INSTRUCTIONS FOR THE TASK: From the first line to the last, copy the data exactly.
====== DATA EXTRACT
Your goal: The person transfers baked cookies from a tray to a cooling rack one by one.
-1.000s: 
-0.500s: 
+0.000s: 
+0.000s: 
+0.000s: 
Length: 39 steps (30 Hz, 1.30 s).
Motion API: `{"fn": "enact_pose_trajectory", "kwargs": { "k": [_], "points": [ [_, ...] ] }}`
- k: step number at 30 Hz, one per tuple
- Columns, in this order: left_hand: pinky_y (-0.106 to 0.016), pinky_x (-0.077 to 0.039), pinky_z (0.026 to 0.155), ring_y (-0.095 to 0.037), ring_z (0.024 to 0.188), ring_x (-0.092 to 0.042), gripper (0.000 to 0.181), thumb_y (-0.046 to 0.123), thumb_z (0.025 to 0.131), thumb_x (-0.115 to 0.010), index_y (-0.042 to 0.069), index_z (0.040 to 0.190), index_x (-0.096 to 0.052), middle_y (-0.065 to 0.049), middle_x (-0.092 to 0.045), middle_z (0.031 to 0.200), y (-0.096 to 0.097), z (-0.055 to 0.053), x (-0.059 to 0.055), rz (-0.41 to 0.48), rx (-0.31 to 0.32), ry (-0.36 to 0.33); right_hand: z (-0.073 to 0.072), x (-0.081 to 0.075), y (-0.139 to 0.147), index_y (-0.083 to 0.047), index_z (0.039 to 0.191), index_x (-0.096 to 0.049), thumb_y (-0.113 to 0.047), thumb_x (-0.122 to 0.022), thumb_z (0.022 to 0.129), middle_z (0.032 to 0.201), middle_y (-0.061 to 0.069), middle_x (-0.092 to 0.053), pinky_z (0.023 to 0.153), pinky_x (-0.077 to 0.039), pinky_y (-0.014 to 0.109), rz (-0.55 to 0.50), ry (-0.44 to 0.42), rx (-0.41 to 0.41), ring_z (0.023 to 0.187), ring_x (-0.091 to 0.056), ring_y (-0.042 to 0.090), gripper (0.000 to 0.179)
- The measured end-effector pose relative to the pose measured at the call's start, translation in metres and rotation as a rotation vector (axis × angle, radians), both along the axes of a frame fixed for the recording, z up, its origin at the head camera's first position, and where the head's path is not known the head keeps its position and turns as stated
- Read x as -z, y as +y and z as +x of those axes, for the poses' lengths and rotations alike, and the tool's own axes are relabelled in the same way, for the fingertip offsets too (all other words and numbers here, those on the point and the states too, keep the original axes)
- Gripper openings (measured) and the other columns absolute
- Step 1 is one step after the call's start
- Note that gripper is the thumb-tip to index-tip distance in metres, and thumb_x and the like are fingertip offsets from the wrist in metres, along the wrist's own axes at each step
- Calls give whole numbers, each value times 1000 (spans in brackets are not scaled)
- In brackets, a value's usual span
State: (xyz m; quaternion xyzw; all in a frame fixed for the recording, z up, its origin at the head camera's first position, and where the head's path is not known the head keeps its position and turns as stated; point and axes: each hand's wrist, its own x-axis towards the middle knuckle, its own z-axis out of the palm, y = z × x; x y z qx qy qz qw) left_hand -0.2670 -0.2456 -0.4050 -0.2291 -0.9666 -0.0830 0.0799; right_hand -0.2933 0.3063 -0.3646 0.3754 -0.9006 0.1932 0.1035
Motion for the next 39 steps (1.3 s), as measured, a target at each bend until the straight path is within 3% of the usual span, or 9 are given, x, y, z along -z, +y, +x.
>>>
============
WRITTEN REPLY:
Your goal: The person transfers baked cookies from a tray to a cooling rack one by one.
-1.000s: 
-0.500s: 
+0.000s: 
+0.000s: 
+0.000s: 
Length: 39 steps (30 Hz, 1.30 s).
Motion API: `{"fn": "enact_pose_trajectory", "kwargs": { "k": [_], "points": [ [_, ...] ] }}`
- k: step number at 30 Hz, one per tuple
- Columns, in this order: left_hand: pinky_y (-0.106 to 0.016), pinky_x (-0.077 to 0.039), pinky_z (0.026 to 0.155), ring_y (-0.095 to 0.037), ring_z (0.024 to 0.188), ring_x (-0.092 to 0.042), gripper (0.000 to 0.181), thumb_y (-0.046 to 0.123), thumb_z (0.025 to 0.131), thumb_x (-0.115 to 0.010), index_y (-0.042 to 0.069), index_z (0.040 to 0.190), index_x (-0.096 to 0.052), middle_y (-0.065 to 0.049), middle_x (-0.092 to 0.045), middle_z (0.031 to 0.200), y (-0.096 to 0.097), z (-0.055 to 0.053), x (-0.059 to 0.055), rz (-0.41 to 0.48), rx (-0.31 to 0.32), ry (-0.36 to 0.33); right_hand: z (-0.073 to 0.072), x (-0.081 to 0.075), y (-0.139 to 0.147), index_y (-0.083 to 0.047), index_z (0.039 to 0.191), index_x (-0.096 to 0.049), thumb_y (-0.113 to 0.047), thumb_x (-0.122 to 0.022), thumb_z (0.022 to 0.129), middle_z (0.032 to 0.201), middle_y (-0.061 to 0.069), middle_x (-0.092 to 0.053), pinky_z (0.023 to 0.153), pinky_x (-0.077 to 0.039), pinky_y (-0.014 to 0.109), rz (-0.55 to 0.50), ry (-0.44 to 0.42), rx (-0.41 to 0.41), ring_z (0.023 to 0.187), ring_x (-0.091 to 0.056), ring_y (-0.042 to 0.090), gripper (0.000 to 0.179)
- The measured end-effector pose relative to the pose measured at the call's start, translation in metres and rotation as a rotation vector (axis × angle, radians), both along the axes of a frame fixed for the recording, z up, its origin at the head camera's first position, and where the head's path is not known the head keeps its position and turns as stated
- Read x as -z, y as +y and z as +x of those axes, for the poses' lengths and rotations alike, and the tool's own axes are relabelled in the same way, for the fingertip offsets too (all other words and numbers here, those on the point and the states too, keep the original axes)
- Gripper openings (measured) and the other columns absolute
- Step 1 is one step after the call's start
- Note that gripper is the thumb-tip to index-tip distance in metres, and thumb_x and the like are fingertip offsets from the wrist in metres, along the wrist's own axes at each step
- Calls give whole numbers, each value times 1000 (spans in brackets are not scaled)
- In brackets, a value's usual span
State: (xyz m; quaternion xyzw; all in a frame fixed for the recording, z up, its origin at the head camera's first position, and where the head's path is not known the head keeps its position and turns as stated; point and axes: each hand's wrist, its own x-axis towards the middle knuckle, its own z-axis out of the palm, y = z × x; x y z qx qy qz qw) left_hand -0.2670 -0.2456 -0.4050 -0.2291 -0.9666 -0.0830 0.0799; right_hand -0.2933 0.3063 -0.3646 0.3754 -0.9006 0.1932 0.1035
Motion for the next 39 steps (1.3 s), as measured, a target at each bend until the straight path is within 3% of the usual span, or 9 are given, x, y, z along -z, +y, +x.
>>>

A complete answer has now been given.